Review by Booklist Review
While the story arc might sound familiar--other-side-of-the-world refugees who endure challenging lives in the U.S.--Nguyen's gentle precision nevertheless produces an extraordinary debut with undeniable resonance. As the MFA-ed, prestigiously fellowshipped (Lambda, Tin House) editor in chief of diaCRITICS, Nguyen ciphers all that literary practice and training into creating a Vietnamese family, three-quarters of which arrive in New Orleans in 1978. Once upon a time, Hương was a village wife to teacher Công, mother to young Tuấn. Suddenly, all three are running for their lives, but only Hương and Tuấn board the boat, embarking on a path of everlasting separation. Hương carries within the unborn Binh, who later baptizes himself as Ben. Settling into a New Orleans East apartment, Hương continues to record cassette tapes for Công even after he inexplicably severs their familial bonds. Years pass before Hương finds supportive companionship with fellow refugee Vinh, and yet his constant presence remains a weighty reminder of Công's absence. Tuấn finds tenuous connections with a dangerous girl and a vicious gang; Ben seeks solace alone in a life of books, then on a journey abroad. Nearly three decades later, Hurricane Katrina will once again confront the trio with "Things We Lost to the Water" and the question of what can and should be salvaged from the devastation.
From Booklist, Copyright (c) American Library Association. Used with permission.

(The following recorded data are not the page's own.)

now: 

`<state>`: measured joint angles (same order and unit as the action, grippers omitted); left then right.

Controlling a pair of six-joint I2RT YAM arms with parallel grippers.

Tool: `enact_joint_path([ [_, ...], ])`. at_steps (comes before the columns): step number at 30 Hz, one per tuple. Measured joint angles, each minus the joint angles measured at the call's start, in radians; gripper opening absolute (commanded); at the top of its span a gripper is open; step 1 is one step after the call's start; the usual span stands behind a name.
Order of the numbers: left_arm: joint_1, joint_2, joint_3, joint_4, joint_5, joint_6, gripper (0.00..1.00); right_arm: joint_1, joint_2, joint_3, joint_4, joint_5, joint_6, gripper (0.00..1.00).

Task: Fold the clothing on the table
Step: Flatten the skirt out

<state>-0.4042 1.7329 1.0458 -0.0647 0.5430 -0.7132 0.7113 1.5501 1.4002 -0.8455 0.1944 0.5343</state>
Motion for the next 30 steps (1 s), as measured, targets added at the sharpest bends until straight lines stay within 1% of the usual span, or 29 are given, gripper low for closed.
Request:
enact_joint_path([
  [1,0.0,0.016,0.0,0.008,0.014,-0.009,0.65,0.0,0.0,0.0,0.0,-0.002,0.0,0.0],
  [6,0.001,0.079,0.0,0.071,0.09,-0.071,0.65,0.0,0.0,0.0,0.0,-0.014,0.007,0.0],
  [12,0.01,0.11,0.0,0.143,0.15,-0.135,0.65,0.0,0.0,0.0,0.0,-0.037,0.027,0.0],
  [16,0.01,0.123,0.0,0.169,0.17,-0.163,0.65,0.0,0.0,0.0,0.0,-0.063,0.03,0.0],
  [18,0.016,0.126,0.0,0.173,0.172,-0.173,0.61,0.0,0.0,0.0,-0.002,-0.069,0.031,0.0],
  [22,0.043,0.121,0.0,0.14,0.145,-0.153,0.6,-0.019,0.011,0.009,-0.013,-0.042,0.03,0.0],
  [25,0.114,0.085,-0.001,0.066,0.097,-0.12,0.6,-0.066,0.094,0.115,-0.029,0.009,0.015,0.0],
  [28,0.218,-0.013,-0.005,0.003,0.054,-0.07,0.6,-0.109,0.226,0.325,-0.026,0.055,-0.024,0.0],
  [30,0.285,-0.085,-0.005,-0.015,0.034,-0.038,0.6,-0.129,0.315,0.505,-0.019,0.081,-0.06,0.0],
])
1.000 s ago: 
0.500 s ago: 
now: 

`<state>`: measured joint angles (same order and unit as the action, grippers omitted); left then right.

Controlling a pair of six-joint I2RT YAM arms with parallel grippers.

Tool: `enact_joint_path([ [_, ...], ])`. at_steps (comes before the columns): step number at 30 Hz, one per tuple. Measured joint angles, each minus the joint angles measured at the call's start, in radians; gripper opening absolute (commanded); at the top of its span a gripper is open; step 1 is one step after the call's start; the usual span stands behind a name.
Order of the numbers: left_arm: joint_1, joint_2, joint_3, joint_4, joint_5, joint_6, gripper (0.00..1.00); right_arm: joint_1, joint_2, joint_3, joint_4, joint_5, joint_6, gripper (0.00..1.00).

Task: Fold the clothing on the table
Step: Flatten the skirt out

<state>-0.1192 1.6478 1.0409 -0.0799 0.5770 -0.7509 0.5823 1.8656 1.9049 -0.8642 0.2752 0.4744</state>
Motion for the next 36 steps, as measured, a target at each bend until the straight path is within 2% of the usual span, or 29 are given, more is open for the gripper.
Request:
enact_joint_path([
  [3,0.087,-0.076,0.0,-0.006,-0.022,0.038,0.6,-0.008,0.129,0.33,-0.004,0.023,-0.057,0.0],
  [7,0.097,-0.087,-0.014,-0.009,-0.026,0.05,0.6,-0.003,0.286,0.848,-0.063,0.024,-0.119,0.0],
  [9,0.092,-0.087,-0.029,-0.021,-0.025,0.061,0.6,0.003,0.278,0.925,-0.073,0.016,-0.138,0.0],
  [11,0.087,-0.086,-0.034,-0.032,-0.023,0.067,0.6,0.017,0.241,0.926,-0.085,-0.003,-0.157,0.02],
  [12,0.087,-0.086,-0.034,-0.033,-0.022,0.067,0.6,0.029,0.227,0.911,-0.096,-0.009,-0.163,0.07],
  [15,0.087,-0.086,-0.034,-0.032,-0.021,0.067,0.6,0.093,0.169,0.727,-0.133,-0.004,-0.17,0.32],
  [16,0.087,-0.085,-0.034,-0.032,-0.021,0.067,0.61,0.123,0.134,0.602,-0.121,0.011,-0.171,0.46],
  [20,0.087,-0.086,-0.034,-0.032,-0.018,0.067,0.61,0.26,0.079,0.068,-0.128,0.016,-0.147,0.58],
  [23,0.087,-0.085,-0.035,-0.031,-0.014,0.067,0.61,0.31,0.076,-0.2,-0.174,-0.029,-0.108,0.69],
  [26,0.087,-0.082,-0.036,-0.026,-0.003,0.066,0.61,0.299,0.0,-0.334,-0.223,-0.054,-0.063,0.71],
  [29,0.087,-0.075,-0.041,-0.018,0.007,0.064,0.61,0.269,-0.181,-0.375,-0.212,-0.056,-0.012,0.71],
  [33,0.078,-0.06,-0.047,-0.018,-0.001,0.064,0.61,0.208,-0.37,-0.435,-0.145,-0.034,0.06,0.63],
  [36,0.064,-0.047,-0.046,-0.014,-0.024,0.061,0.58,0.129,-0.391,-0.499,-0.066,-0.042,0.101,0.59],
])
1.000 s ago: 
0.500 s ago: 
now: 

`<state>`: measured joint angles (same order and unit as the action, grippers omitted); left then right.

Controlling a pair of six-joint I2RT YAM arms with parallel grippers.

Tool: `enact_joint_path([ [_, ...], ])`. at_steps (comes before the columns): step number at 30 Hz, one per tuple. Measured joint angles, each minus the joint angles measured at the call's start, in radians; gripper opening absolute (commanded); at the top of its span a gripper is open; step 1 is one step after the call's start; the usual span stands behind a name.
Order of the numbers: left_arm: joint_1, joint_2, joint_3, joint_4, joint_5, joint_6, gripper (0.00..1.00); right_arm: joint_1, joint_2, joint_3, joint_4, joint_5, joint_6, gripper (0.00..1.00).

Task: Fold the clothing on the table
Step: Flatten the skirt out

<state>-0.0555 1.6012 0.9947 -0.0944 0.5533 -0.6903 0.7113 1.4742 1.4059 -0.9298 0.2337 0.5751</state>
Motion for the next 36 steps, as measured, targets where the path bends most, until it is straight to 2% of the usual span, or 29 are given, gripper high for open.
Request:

Review by Publisher's Weekly Review
Nguyen's captivating debut spans three decades to chronicle the lives of a Vietnamese refugee family. In 1978, Hư ơ ng arrives in New Orleans with her two sons, five-year-old Tuấ n and infant Bì nh. They settle in the Versailles Arms project on the eastern outskirts of the city, where the hurricane alarm reminds Hương of the war, and she mails tape recordings to Cô ng, the husband she left behind. Her messages receive no reply until finally, in a terse postcard, Công urges her to forget him. Hương tells her sons their father died, and over the years, the boys grow to follow different paths. In 1991, Tuấn falls in with a Vietnamese gang, the Southern Boyz. The next summer, Bình, who insists everyone call him Ben, takes refuge in books and a romance with an older white boy. A couple years later, Ben finds Hương's old letters to Công and confronts her, shattering their increasingly fragile bond. As the characters spin away from each other, Nguyen keeps a keen eye on their struggles and triumphs, crafting an expansive portrayal of New Orleans's Vietnamese community under the ever-present threat of flooding, and the novel builds to a haunting conclusion during Hurricane Katrina. Readers will find this gripping and illuminating. Agent: Julie Stevenson, Massie & McQuilkin. (May)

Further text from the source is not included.